| REQUIRED ACTION |
All records, minus the pictures: write them out exactly.

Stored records
◇ ◇ ◇ ◇ ◇

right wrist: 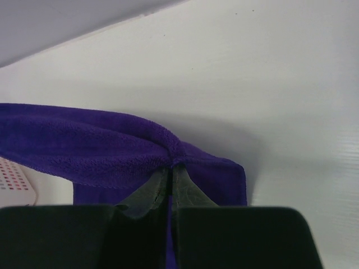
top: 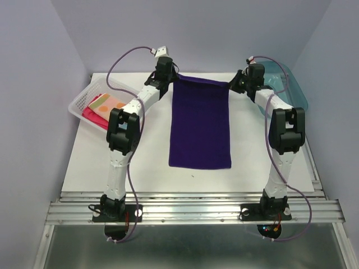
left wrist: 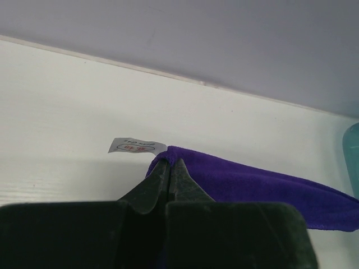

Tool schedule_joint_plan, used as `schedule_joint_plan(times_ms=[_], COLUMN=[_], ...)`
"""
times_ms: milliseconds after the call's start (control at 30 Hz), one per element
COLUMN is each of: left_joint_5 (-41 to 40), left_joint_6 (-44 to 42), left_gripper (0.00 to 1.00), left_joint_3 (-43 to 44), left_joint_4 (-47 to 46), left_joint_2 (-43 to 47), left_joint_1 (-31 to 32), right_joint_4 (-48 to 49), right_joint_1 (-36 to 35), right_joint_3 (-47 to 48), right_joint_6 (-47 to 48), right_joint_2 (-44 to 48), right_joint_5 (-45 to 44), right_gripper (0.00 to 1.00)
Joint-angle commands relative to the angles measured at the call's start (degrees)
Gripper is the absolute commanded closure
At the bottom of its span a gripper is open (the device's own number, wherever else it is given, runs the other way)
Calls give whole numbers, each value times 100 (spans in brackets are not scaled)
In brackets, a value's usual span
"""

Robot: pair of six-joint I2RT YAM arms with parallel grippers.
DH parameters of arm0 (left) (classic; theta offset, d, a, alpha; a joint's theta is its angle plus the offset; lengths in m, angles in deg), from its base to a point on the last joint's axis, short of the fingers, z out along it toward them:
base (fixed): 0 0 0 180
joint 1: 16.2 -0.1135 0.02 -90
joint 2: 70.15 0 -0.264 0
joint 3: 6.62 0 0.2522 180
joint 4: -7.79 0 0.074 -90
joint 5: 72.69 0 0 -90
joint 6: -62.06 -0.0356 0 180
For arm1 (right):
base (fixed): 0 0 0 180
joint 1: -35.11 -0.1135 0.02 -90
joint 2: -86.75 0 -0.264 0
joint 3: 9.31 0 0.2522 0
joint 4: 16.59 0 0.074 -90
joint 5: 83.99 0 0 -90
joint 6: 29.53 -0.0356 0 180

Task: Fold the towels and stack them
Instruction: Flatten out the crumpled towel, then fold the towel

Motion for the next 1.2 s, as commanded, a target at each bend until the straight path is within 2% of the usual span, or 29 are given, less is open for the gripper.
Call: schedule_joint_plan(times_ms=[0, 67, 167, 267, 567, 767, 867, 1033, 1167], left_joint_5=[-105, -52, 80, -192, -623, -1282, -1089, -1238, -1256], left_joint_6=[-22, 118, 259, 276, 610, 1005, 1234, 1655, 1867], left_gripper=[100, 100, 100, 100, 100, 100, 100, 100, 100], left_joint_3=[-473, -877, -2069, -2966, -4918, -6219, -6765, -7469, -7777], left_joint_4=[-281, -377, -702, -983, -1072, -1046, -1107, -1046, -1072], left_joint_2=[630, 989, 1570, 2131, 3583, 4752, 5173, 5753, 6044], left_joint_1=[-53, -44, 43, 297, 659, 1045, 1246, 1652, 1801], right_joint_4=[284, -13, -50, -16, -560, -683, -718, -1052, -1202], right_joint_1=[-5, -14, -23, -32, -172, -357, -505, -778, -814], right_joint_3=[-226, -455, -1227, -2027, -3688, -4682, -5069, -5456, -5737], right_joint_6=[-23, -85, -287, -568, -568, -674, -761, -894, -955], right_joint_2=[593, 786, 1391, 1822, 3562, 4547, 4829, 5488, 5875], right_joint_5=[281, 333, 579, 562, 606, 570, 580, 167, 87], right_gripper=[99, 99, 99, 99, 99, 99, 99, 99, 99])
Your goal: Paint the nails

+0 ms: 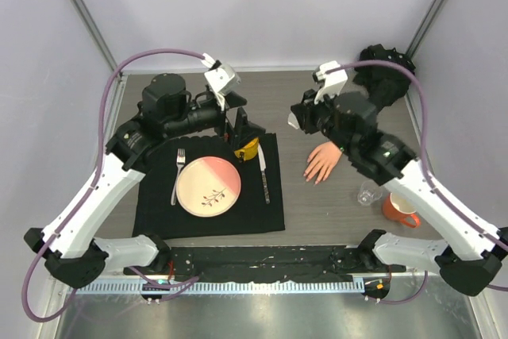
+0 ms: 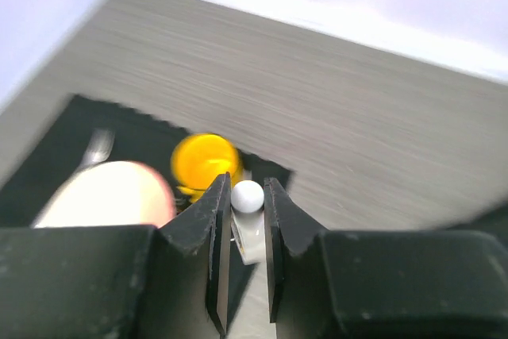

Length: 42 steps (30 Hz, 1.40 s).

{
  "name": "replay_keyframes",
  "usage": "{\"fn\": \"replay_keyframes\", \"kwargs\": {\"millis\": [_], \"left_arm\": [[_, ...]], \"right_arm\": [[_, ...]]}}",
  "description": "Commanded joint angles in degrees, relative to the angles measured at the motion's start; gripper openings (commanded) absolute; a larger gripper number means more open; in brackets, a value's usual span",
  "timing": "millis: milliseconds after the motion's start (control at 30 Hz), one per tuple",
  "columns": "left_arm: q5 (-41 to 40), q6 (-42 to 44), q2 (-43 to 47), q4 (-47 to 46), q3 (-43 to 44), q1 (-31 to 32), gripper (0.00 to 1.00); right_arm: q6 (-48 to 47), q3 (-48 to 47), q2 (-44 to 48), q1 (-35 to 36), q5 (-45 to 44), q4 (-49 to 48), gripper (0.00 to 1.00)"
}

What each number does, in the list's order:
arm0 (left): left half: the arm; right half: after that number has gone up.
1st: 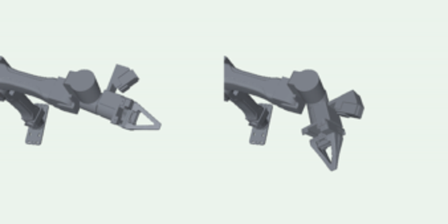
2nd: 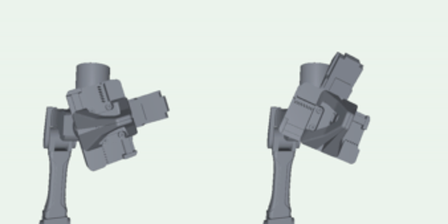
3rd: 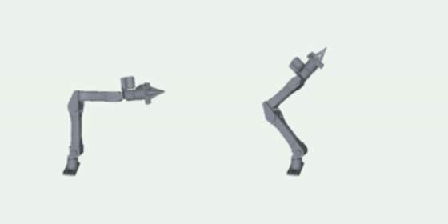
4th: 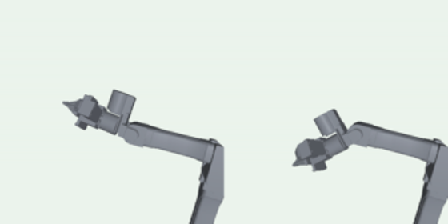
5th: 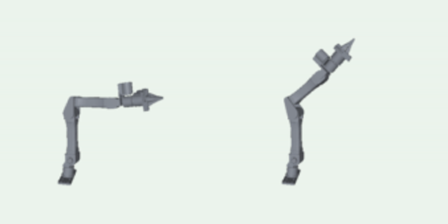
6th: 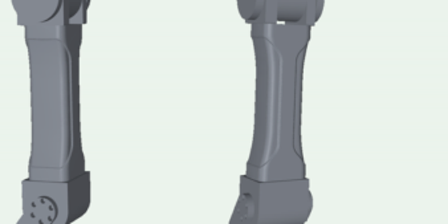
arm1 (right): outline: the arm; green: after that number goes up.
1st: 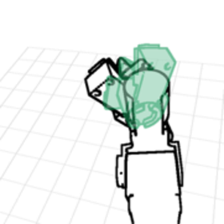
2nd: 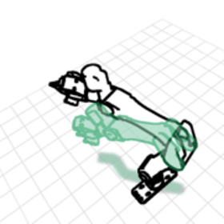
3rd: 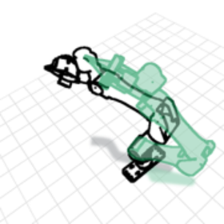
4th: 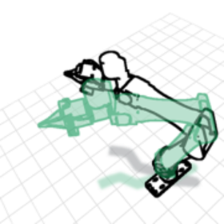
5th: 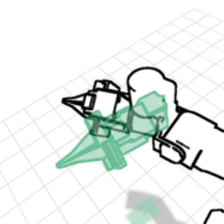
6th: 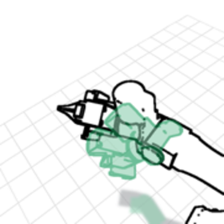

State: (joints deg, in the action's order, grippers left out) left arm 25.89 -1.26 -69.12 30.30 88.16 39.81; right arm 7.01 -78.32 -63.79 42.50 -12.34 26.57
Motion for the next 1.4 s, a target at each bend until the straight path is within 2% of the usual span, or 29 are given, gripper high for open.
{"fn": "replay_keyframes", "kwargs": {"millis": [0,200,500,867,1367], "left_arm": [[-15.4,-0.3,3.1,-1.8,-1.1,-0.3,0.97],[-20.8,-2.1,3.8,-3.3,-1.2,-0.3,0.97],[-21.4,-0.6,0.7,-4.7,0.3,-0.3,0.99],[-22.7,4.3,-0.7,-1.8,1.6,-1.0,1.00],[-20.0,5.1,-0.8,-1.0,1.1,-5.1,1.00]], "right_arm": [[1.0,16.6,0.7,-0.4,-17.1,-29.3,0.01],[0.4,27.7,-6.4,-5.0,-17.5,-51.0,0.01],[0.3,27.3,-27.3,-12.4,-11.1,-66.4,0.01],[0.6,21.7,-40.9,-14.0,-9.0,-70.5,0.01],[0.7,16.4,-48.9,-14.4,-8.5,-69.0,0.01]]}}
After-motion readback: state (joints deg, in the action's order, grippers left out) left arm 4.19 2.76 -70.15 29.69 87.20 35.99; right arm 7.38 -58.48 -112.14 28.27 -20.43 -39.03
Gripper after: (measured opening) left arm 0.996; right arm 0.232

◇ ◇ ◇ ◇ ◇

| ANSWER TO THIS TASK |
right wrist: 
top: 
left wrist: 

Tool schedule_joint_plan, used as `schedule_joint_plan(times_ms=[_], COLUMN=[_], ...)`
"""
times_ms: milliseconds after the call's start (control at 30 Hz), one per element
COLUMN is each of: left_joint_5 (-41 to 40), left_joint_6 (-44 to 42), left_gripper (0.00 to 1.00), left_joint_3 (-43 to 44), left_joint_4 (-47 to 46), left_joint_2 (-43 to 47), left_joint_1 (-31 to 32), right_joint_4 (-48 to 49), right_joint_1 (-36 to 35), right_joint_3 (-47 to 48), right_joint_6 (-47 to 48), right_joint_2 (-44 to 48), right_joint_5 (-45 to 44), right_gripper (0.00 to 1.00)
Joint-angle commands relative to the angles measured at the call's start (degrees)
Gripper is the absolute commanded closure
At the bottom of its span a gripper is open (the device's own number, wherever else it is given, runs the other way)
Calls give whole numbers, each value times 100 (spans in brackets are not scaled)
In brackets, a value's usual span
"""

Robot: pair of six-joint I2RT YAM arms with parallel grippers.
DH parameters of arm0 (left) (classic; theta offset, d, a, alpha; a joint's theta is its angle plus the offset; lengths in m, angles in deg), from its base to a point on the last joint's axis, short of the fingers, z out along it toward them:
base (fixed): 0 0 0 180
joint 1: 16.2 -0.1135 0.02 -90
joint 2: 70.15 0 -0.264 0
joint 3: 6.62 0 0.2522 180
joint 4: -7.79 0 0.074 -90
joint 5: 72.69 0 0 -90
joint 6: -62.06 -0.0356 0 180
For arm1 (right):
base (fixed): 0 0 0 180
joint 1: -35.11 -0.1135 0.02 -90
joint 2: -86.75 0 -0.264 0
joint 3: 9.31 0 0.2522 0
joint 4: 16.59 0 0.074 -90
joint 5: 83.99 0 0 -90
joint 6: 29.53 -0.0356 0 180

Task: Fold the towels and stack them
Instruction: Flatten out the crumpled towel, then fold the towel

Motion for the next 1.2 s, as commanded, a target at each bend until the straight path is within 2% of the usual span, or 29 are given, less is open for the gripper.
Call: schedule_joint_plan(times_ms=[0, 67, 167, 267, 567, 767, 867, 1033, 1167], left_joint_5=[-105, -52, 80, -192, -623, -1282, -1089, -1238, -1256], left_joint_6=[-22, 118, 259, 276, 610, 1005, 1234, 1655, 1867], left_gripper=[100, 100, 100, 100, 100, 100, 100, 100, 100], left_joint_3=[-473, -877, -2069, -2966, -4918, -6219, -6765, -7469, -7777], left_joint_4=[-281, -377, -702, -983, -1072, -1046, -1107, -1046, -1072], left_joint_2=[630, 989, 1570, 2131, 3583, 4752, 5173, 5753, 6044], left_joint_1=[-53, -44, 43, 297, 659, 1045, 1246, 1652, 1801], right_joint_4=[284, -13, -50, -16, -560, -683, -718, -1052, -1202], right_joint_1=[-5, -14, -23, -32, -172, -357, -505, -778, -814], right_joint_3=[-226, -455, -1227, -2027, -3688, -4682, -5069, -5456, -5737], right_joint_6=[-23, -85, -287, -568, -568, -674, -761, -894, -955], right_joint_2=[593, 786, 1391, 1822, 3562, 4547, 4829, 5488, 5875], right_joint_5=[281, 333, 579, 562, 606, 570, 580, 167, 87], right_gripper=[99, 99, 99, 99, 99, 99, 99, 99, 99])
Your goal: Paint the nails

+0 ms: 
+0 ms: 

Length: 42 steps (30 Hz, 1.40 s).

{
  "name": "replay_keyframes",
  "usage": "{\"fn\": \"replay_keyframes\", \"kwargs\": {\"millis\": [_], \"left_arm\": [[_, ...]], \"right_arm\": [[_, ...]]}}",
  "description": "Commanded joint angles in degrees, relative to the angles measured at the motion's start; gripper openings (commanded) absolute; a larger gripper number means more open; in brackets, a value's usual span",
  "timing": "millis: milliseconds after the motion's start (control at 30 Hz), one per tuple",
  "columns": "left_arm: q5 (-41 to 40), q6 (-42 to 44), q2 (-43 to 47), q4 (-47 to 46), q3 (-43 to 44), q1 (-31 to 32), gripper (0.00 to 1.00); right_arm: q6 (-48 to 47), q3 (-48 to 47), q2 (-44 to 48), q1 (-35 to 36), q5 (-45 to 44), q4 (-49 to 48), gripper (0.00 to 1.00)"
}

What each number does, in the list's order:
arm0 (left): left half: the arm; right half: after that number has gone up.
1st: 
2nd: 
3rd: 
4th: 
5th: 
6th: 
arm1 (right): outline: the arm; green: after that number goes up.
1st: 
2nd: 
3rd: 
4th: 
5th: 
6th: 

State: (joints deg, in the action's order, grippers left out) left arm 25.89 -1.26 -69.12 30.30 88.16 39.81; right arm 7.01 -78.32 -63.79 42.50 -12.34 26.57
Motion for the next 1.4 s, a target at each bend until the straight path is within 2% of the usual span, or 29 are given, gripper high for open.
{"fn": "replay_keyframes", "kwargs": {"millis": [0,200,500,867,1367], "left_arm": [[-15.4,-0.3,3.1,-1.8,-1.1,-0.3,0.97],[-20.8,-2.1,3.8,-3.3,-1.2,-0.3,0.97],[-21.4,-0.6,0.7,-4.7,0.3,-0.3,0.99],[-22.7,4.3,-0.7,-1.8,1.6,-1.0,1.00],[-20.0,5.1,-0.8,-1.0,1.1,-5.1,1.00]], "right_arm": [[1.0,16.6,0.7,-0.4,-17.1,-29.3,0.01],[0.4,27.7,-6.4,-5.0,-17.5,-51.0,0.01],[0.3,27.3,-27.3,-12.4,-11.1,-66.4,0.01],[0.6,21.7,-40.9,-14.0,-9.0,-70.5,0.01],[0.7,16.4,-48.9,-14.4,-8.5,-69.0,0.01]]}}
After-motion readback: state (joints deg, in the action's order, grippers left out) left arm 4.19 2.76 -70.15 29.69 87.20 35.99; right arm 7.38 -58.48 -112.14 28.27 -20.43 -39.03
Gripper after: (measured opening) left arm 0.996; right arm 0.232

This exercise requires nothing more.